BURLINGTON — A recent game had just ended and Adam Greenlese was not pleased. He pulled his Fair Haven Slaters into a tight circle and told them to start getting serious about baseball.

Did they ever.

Sparked by a bizarre run that launched a three-run rally and buoyed by the standout pitching of Aubrey Ramey, the Slaters won their first state title since 1991, 3-1 over rival Otter Valley Friday at Centennial Field.

“They really bounced back,” said Greenlese. “They knew they were too good to lose in the playoffs.”

So was Ramey, 3-0 in this Division II tournament. He allowed one earned run in his 20.1 innings and still had plenty in the tank, retiring 15 of his last 16 batters in front of a spirited Centennial Field crowd.

He spaced four hits and struck out 10, his second double-digit strikeout performance against the No. 1, 18-2 Otters.

“That’s what I knew he could do,” said Greenlese, a former pitching star at Castleton. “He just got stronger and stronger and stronger.”

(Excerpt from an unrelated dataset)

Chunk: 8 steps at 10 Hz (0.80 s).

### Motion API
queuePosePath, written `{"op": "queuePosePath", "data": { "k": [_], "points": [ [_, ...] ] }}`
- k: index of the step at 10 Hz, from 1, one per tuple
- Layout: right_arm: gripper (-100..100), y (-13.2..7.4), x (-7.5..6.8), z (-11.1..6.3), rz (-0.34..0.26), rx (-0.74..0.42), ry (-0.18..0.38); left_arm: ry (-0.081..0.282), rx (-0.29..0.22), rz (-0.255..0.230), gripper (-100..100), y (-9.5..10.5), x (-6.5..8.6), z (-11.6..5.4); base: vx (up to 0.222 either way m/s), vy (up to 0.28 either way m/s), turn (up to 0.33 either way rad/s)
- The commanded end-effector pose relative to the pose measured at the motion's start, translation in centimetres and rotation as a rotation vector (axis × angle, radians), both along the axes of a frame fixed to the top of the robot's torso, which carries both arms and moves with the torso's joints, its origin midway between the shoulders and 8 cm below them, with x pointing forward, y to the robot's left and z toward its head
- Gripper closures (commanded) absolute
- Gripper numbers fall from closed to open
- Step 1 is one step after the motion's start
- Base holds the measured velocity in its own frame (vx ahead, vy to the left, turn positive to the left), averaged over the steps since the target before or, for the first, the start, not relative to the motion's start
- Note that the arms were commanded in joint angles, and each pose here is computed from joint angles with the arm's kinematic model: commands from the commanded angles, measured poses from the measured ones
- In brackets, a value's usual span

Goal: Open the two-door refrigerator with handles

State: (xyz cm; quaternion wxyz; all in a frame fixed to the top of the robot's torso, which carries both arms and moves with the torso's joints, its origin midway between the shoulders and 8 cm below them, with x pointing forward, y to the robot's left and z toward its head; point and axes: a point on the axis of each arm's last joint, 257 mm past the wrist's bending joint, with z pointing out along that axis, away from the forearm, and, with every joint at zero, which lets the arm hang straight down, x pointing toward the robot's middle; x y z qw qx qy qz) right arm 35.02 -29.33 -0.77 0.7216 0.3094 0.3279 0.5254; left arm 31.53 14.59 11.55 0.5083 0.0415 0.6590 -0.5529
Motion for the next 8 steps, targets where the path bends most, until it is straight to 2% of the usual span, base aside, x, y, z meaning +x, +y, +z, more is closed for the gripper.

The Slaters scored all of their runs in the third inning against Josh Beayon, who had won two playoff games. Beayon surrendered six hits, two by Evan Reed, while striking out four and walking as many.

The Slaters’ first run was strange indeed. Austin Beayon tripled and with Ramey at the plate broke for home on a suicide squeeze play. Ramey never offered at the pitch and Beayon was on his own in no-man’s land. The brief rundown seemed to end when third baseman Nate Hudson made an apparent tag for the out; Hudson then stopped dead in his tracks, as if satisfied the play was over.

But no “out” call was ever made. Beayon, who had started back toward the dugout, then rushed back to tag the plate and was ruled safe, to the protests of OV coach Mike Howe and a vocal rooting contingent.

“Nate stopped and the runner stopped,” Howe said. “I’ve never seen anything like it.”

The Slaters weren’t finished. Parker Morse walked, Aaron Szabo roped a double down the left field line, and both runners scored on a two-out throwing error for a 3-0 lead.

The Otters came back in the home third when Reilly Shannon singled and scored on Patrick McKeighan’s sacrifice fly but the Otters left two men aboard and settled for a 3-1 score.

“We just couldn’t get that one more hit,” Howe said.

The third-seeded Slaters finished the season at 14-5, two of their losses to the Otters.

“We said to each other it’s hard to beat a team three times,” Ramey said. “They beat us twice in basketball and we went to their house and smacked them.”

The Slaters threatened again in the fifth after a two-base throwing error but Beayon toughened and logged his third and fourth strikeouts to end the frame with the runner in scoring position.

Ramey kept it at 3-1 in the home fifth when he induced a fly ball and a pop-up, which he gloved for the third out, with an Otter on second.

The Slaters led the sixth with singles by Dylan Lee and Reed but with the bases loaded and one out, Kollin Bissette started a 4-6-3 double play to end the frame.

Both teams gave the crowd something to cheer with sparkling defensive plays.

Beayon picked off the first Slater to get a hit, with Brett Huntley tagged out in a rundown between first and second after his leadoff single in the second inning.

Slaters shortstop Morse made a nice backhand stab of a hard hopper to turn a potential hit by Alex Polli into a force-out in the bottom of the same inning. Bissette had led that inning with a single.

In the Fair Haven fifth Otters third baseman Hudson made a long run and a dive to glove Andrew Lanthier’s twisting pop deep in foul ground.

Otters second baseman Bissette made a tumbling, going-away catch on Lanthier’s looper to shallow center to lead the seventh.

It was a tough ending for seven Otters seniors and a sweet one for seven Slaters.

“They never took a day off,” said Howe. “They just show up and work. It’s been a lot of fun working with them the past four years.”

Greenlese started working with his seniors as a JV coach before taking the he head job three years ago. Last year ended with a tough semis loss at Lake Region but Greenlese was confident all season that he had the team to beat.

“They’re such a good group of guys and it’s been fun to be a part of,” he said.

Particularly when it ends like this.

“I knew it could happen,” Greenlese said. “But it’s been like chasing a unicorn.”